The rest of the week has been frantic; Monday: an afternoon of networking in some of Lichfield's finest hostelries; it may look like drinking, but in fact it's getting to know some very important people - and a very nice man paid me for my first commission so the least I can do is show you where to find him: http://www.maxamcards.co.uk/
Much of the rest of the week has been spent on the magazine. My joint-editor and I had a three-hour skype on Tuesday morning, drawing up what news-on-dead-trees journalists would call a flat-plan, then there were articles to write, people to chase up over features and pictures, articles to write for foreign magazines - I'm going to be published in Canada in the spring - and Plan B to draw up just in case Plan A fell apart, which it duly did at 10am on Thursday morning.
I even found time to squeeze in some learning.
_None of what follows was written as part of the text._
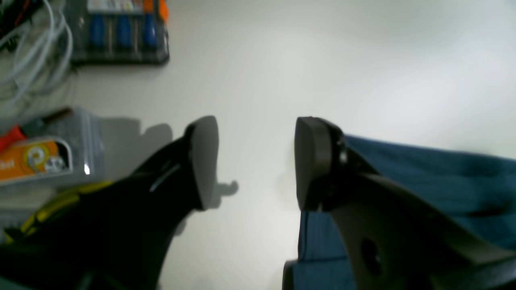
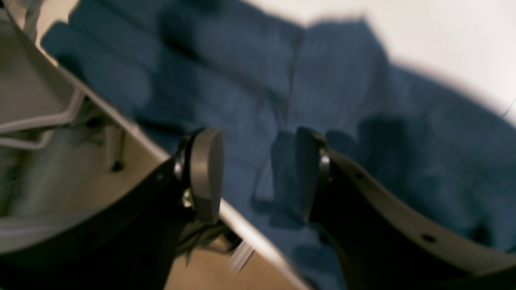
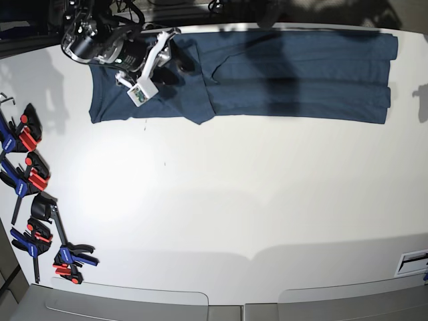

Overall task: Fold the T-shirt properly
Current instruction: 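Grasp the shirt's sleeve end with the right gripper and fold it inward, then reach the left gripper to the strip's opposite end and grasp it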

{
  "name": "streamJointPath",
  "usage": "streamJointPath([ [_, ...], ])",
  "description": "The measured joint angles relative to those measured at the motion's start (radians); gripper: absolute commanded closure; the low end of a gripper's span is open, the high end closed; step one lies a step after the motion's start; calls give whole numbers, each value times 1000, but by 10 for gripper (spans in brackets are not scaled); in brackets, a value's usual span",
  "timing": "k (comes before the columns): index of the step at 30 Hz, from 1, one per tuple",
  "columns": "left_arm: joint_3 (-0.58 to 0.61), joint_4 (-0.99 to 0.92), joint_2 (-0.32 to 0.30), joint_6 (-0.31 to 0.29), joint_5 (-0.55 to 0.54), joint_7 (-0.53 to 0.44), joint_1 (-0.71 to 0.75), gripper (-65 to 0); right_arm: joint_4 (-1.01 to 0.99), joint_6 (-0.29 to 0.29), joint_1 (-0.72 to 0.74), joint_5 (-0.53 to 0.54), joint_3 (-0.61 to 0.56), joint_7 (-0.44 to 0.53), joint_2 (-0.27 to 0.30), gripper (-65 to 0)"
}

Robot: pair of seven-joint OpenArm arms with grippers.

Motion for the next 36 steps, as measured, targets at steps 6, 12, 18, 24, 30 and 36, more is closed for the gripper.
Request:
streamJointPath([
  [6, 1, 0, 77, 0, -2, -11, 82, -285, 29, -65, 33, -230, 0, 111, 0, -269],
  [12, 4, -14, 201, -4, 31, -26, 129, -323, 29, -249, 90, -471, 11, 164, 0, -269],
  [18, 4, -178, 225, 0, 60, -120, 126, -323, 25, -272, 116, -492, 58, 201, 0, -269],
  [24, -1, -339, 220, -68, -64, -104, 108, -323, 7, -275, 116, -490, 117, 215, 0, -269],
  [30, 0, -349, 223, -77, -181, -21, 109, -323, 3, -275, 116, -479, 121, 220, 0, -269],
  [36, 49, -348, 219, -78, -190, -26, 92, -323, 3, -275, 116, -437, 121, 220, 0, -269],
])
Before Christmas,Jo Ind (another recent Birmingham Post evacuee) put me in touch with Pete Ashton, one of the leading lights on the Birmingham social media scene. It took a while to arrange a meeting, but two hours in a freezing coffee bar in Birmingham city centre taught me more than I could have ever imagined about blogs and has, hopefully, made this one just that bit snappier than it was a week ago.
So thanks, Pete; thanks, Jo; thanks, Andy; thanks, Paul and Jim; thanks, Tom and Andrew...and thanks, mum.

Thursday 7 January 2010

Sailing out into the new world

When I began this blog, I had a wild ambition to update it every day. Then, I got a tweet from a long-time friend and fellow blogger telling me I must be out of my mind.
Of course, she was right and I'm glad I didn't rush to write down some of my thoughts immediately after I left BPM Media Midlands on December 31. It was messy, it was unpleasant and it wasn't the way I wanted to end 17-and-a-half years.
But it's gone now and instead of being bitter, I can look back on the first week of the rest of my life - and it's been fascinating.
Much of the week has been spent getting my head around joint-editing an 88-page A3 quarterly magazine, something I've never had to think about before. The closest I've got was editing the Post's 14-page broadsheet sports section three or four times a year when my boss was on holiday. At least then we had a limited amount of copy coming in; at times this week, I've felt as if I was drowning under the flood of copy landing in my email inbox.
But with the support of my joint-editor Tom Rowland and the outstanding Andrew Welch, as well as the wonderful backing of my friends who I've told about this project, I feel much better tonight.
Martin Warrillow Publishing Services will be officially launched when I see my accountant in the morning, the bank have been very helpful and I am incredibly grateful for the flood of ideas which keeps pouring in from a long-time friend who I am sure would like to stay in the background for the moment. One day, I would love the pair of us to set up in business together - we'd be a great team.